Sometimes Varnish misbehaves. In order for you to understand whats going on there are a couple of places you can check. varnishlog, /var/log/syslog, /var/log/messages are all places where Varnish might leave clues of whats going on. This section will guide you through basic troubleshooting in Varnish.
Sometimes Varnish wont start. There is a plethora of reasons why Varnish wont start on your machine. We've seen everything from wrong permissions on /dev/null to other processes blocking the ports.
Starting Varnish in debug mode to see what is going on.
Try to start Varnish by:
# varnishd -f /usr/local/etc/varnish/default.vcl -s malloc,1G -T 127.0.0.1: 2000 -a 0.0.0.0:8080 -d
Notice the -d option. It will give you some more information on what is going on. Let us see how Varnish will react to something else listening on its port.:
# varnishd -n foo -f /usr/local/etc/varnish/default.vcl -s malloc,1G -T 127.0.0.1:2000 -a 0.0.0.0:8080 -d storage_malloc: max size 1024 MB. Using old SHMFILE Platform: Linux,2.6.32-21-generic,i686,-smalloc,-hcritbit 200 193 ----------------------------- Varnish Cache CLI. ----------------------------- Type 'help' for command list. Type 'quit' to close CLI session. Type 'start' to launch worker process.
Now Varnish is running. Only the master process is running, in debug mode the cache does not start. Now you're on the console. You can instruct the master process to start the cache by issuing "start".:
start bind(): Address already in use 300 22 Could not open sockets
And here we have our problem. Something else is bound to the HTTP port of Varnish. If this doesn't help try strace or truss or come find us on IRC.
When Varnish goes bust the child processes crashes. Most of the crashes are caught by one of the many consistency checks spread around the Varnish source code. When Varnish hits one of these the caching process it will crash itself in a controlled manner, leaving a nice stack trace with the mother process.
You can inspect any panic messages by typing panic.show in the CLI.
The crash might be due to misconfiguration or a bug. If you suspect it is a bug you can use the output in a bug report.

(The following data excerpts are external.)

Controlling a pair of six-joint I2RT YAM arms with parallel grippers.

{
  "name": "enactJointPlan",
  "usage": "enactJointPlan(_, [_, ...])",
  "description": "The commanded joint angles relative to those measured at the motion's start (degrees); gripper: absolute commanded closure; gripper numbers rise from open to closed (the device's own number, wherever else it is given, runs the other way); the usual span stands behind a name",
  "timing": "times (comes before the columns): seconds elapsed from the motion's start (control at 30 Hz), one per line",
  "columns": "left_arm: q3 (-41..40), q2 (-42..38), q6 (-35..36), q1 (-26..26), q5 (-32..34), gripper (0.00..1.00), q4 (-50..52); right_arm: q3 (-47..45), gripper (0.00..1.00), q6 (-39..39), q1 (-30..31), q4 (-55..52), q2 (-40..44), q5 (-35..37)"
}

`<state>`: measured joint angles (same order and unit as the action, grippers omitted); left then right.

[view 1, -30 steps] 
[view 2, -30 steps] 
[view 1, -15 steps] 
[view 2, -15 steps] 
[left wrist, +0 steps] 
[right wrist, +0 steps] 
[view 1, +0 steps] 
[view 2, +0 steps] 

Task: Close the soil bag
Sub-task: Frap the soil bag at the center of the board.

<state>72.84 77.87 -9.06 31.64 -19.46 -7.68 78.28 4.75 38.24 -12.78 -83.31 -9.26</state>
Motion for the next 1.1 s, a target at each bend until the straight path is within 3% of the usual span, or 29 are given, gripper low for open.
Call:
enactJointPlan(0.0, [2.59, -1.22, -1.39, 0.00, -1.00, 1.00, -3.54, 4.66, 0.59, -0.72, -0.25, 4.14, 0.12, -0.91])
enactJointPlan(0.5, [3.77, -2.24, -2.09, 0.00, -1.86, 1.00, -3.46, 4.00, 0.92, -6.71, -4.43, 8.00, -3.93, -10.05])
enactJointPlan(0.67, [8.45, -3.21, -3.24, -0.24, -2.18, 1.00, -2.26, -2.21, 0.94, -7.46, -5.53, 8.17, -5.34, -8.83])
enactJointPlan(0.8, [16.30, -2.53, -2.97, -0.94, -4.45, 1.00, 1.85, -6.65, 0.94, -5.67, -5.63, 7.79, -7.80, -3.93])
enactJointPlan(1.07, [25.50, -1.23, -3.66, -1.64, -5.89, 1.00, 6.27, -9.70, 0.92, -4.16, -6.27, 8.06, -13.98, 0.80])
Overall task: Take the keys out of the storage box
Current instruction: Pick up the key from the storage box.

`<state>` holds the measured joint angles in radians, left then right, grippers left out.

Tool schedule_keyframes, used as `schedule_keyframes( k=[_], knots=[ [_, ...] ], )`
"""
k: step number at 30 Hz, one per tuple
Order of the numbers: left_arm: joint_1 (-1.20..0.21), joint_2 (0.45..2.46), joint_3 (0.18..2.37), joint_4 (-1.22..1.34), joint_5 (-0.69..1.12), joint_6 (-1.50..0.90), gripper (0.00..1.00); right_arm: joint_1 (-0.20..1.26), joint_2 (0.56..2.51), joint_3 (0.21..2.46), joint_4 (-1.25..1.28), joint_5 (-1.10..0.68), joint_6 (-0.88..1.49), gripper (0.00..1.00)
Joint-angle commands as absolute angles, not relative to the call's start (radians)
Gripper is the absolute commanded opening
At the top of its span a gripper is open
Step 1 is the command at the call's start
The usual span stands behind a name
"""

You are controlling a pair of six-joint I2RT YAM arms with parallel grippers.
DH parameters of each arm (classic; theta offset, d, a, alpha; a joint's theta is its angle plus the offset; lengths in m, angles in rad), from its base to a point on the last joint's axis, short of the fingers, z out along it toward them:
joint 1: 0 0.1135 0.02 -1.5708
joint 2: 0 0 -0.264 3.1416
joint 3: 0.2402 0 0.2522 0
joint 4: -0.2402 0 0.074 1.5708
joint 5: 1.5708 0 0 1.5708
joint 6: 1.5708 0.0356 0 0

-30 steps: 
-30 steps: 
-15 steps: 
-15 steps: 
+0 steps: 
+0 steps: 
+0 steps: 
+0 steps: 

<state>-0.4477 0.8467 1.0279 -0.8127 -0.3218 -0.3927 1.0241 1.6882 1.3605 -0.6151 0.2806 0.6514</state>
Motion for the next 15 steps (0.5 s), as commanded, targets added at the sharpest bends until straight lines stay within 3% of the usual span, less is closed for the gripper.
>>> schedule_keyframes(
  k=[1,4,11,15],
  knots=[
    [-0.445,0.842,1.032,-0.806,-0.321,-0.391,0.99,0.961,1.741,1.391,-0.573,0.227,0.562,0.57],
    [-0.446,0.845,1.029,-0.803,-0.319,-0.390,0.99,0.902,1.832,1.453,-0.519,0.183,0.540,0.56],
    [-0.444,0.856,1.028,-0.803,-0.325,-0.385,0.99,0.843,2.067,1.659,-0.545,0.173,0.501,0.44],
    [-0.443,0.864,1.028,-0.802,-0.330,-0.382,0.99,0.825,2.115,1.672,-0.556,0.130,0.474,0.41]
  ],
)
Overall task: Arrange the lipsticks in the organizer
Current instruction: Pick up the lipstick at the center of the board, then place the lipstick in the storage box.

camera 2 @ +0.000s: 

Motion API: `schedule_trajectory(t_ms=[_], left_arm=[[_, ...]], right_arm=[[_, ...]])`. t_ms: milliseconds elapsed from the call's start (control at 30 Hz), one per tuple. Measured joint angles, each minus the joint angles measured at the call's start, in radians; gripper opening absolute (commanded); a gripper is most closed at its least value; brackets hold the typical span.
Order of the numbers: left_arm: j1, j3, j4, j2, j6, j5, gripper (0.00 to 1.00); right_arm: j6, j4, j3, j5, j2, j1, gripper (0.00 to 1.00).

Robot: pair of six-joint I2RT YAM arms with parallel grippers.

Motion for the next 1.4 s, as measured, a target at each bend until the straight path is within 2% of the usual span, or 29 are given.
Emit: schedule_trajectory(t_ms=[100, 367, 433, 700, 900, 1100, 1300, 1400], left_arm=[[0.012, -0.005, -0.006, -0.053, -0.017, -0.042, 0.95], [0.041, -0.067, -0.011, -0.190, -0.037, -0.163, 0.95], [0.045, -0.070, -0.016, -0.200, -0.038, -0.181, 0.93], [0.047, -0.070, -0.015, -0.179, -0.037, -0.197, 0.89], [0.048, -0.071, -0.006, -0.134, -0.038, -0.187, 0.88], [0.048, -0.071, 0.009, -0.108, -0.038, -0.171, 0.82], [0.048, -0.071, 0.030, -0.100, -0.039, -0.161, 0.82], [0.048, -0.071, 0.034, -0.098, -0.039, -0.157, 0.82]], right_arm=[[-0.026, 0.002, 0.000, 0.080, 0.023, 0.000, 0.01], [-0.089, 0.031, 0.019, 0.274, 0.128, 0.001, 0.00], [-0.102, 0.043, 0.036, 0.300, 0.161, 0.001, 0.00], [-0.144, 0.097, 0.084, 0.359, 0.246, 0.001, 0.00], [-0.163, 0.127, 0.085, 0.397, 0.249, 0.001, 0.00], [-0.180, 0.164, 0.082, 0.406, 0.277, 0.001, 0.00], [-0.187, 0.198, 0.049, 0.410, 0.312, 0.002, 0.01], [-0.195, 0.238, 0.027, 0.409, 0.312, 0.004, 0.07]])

Sometimes the bug escapes the consistency checks and Varnish get hit with a segmentation error. When this happens with the child process it is logged, the core is dumped and the child process starts up again.
A core dumped is usually due to a bug in Varnish. However, in order to debug a segfault the developers need you to provide a fair bit of data.
- Make sure you have Varnish installed with symbols
- Make sure core dumps are enabled (ulimit)
Once you have the core you open it with gdb and issue the command "bt" to get a stack trace of the thread that caused the segfault.
First find the relevant log entries in varnishlog. That will probably give you a clue. Since varnishlog logs so much data it might be hard to track the entries down. You can set varnishlog to log all your 503 errors by issuing the following command:
$ varnishlog -c -m TxStatus:503
If the error happened just a short time ago the transaction might still be in the shared memory log segment. To get varnishlog to process the whole shared memory log just add the -d option:
$ varnishlog -d -c -m TxStatus:503
Please see the varnishlog man page for elaborations on further filtering capabilities and explanation of the various options.